Yield: 1-1/2 to 2 dozen.
Prep: 20 min. Bake: 20 min. + cooling
I asked my grandmother for this recipe after trying these irresistible spice cupcakes at her home. I love their creamy caramel frosting. They're such a scrumptious dessert you actually forget you're eating your vegetables, too! —Virginia LaPierre, Greensboro Bend, Vermont
Ingredients:
• 3 eggs
• 1-1/3 cups sugar
• 1/2 cup canola oil
• 1/2 cup orange juice
• 1 teaspoon almond extract
• 2-1/2 cups all-purpose flour
• 2 teaspoons ground cinnamon
• 2 teaspoons baking powder
• 1 teaspoon baking soda
• 1 teaspoon salt
• 1/2 teaspoon ground cloves
• 1-1/2 cups shredded zucchini
•
• CARAMEL FROSTING:
• 1 cup packed brown sugar
• 1/2 cup butter, cubed
• 1/4 cup 2% milk
• 1 teaspoon vanilla extract
• 1-1/2 to 2 cups confectioners' sugar
Directions:
1. In a large bowl, beat the eggs, sugar, oil, orange juice and extract. Combine dry ingredients; gradually add to egg mixture and mix well. Stir in zucchini.

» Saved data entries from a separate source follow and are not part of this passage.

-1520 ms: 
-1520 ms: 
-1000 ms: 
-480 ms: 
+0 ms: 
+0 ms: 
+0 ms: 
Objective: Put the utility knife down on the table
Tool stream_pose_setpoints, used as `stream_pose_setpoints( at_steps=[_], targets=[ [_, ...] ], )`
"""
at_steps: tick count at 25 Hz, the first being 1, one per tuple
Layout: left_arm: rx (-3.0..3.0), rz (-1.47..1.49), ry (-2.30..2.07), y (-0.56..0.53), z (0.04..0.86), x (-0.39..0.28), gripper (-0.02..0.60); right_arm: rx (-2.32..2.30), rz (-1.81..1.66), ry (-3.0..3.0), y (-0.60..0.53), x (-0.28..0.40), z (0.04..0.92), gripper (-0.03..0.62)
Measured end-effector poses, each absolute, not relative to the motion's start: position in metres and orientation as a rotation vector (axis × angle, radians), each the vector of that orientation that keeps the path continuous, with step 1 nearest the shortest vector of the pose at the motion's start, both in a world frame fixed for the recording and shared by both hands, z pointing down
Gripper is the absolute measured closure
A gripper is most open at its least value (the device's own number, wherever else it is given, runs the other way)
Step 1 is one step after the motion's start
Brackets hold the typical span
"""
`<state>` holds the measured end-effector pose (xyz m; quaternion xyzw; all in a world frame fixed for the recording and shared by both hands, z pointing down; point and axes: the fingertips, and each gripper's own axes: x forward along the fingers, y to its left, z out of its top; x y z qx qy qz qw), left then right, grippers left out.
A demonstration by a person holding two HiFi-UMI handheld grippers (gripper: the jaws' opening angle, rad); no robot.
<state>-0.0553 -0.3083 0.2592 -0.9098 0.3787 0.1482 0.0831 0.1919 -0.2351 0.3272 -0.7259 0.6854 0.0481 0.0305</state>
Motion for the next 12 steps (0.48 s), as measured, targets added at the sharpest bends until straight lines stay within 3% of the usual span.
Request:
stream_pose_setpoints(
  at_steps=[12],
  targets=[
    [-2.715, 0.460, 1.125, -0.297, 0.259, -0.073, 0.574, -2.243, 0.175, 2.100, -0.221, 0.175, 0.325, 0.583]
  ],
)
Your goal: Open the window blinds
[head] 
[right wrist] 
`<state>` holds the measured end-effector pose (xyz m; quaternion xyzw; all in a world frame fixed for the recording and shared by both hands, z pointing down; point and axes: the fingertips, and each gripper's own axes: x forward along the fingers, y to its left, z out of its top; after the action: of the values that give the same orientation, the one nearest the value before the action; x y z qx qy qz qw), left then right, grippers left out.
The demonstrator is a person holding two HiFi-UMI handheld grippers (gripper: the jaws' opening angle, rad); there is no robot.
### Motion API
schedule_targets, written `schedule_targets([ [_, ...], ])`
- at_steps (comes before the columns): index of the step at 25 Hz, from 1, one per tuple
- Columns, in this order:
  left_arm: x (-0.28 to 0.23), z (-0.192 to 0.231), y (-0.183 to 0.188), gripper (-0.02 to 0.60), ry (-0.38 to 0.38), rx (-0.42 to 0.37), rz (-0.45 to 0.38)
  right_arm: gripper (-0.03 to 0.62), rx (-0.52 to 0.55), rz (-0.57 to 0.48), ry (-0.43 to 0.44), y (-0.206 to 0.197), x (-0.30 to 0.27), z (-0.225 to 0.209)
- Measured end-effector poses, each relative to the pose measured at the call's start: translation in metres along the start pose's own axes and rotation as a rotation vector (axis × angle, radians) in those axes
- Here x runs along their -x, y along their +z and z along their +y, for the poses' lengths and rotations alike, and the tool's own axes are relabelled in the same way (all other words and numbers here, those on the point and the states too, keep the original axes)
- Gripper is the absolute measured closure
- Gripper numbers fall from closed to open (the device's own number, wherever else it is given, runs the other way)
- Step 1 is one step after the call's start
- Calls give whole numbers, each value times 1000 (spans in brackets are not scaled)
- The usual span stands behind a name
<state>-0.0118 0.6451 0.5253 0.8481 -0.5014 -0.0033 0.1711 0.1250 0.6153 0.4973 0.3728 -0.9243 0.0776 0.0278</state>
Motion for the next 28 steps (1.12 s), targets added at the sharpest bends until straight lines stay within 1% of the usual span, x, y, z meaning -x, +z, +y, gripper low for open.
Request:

2. Fill paper-lined muffin cups two-thirds full. Bake at 350° for 20-25 minutes or until toothpick inserted near the center comes out clean. Cool for 10 minutes before removing to a wire rack.
3. For frosting, combine the brown sugar, butter and milk in a saucepan. Bring to a boil over medium heat; cook and stir for 2 minutes or until thickened. Remove from the heat; stir in vanilla. Cool to lukewarm.
4. Gradually beat in confectioners' sugar until frosting reaches spreading consistency. Frost cupcakes.
1 serving (1 each) equals 244 calories, 9 g fat (3 g saturated fat), 37 mg cholesterol, 236 mg sodium, 39 g carbohydrate, 1 g fiber, 2 g protein.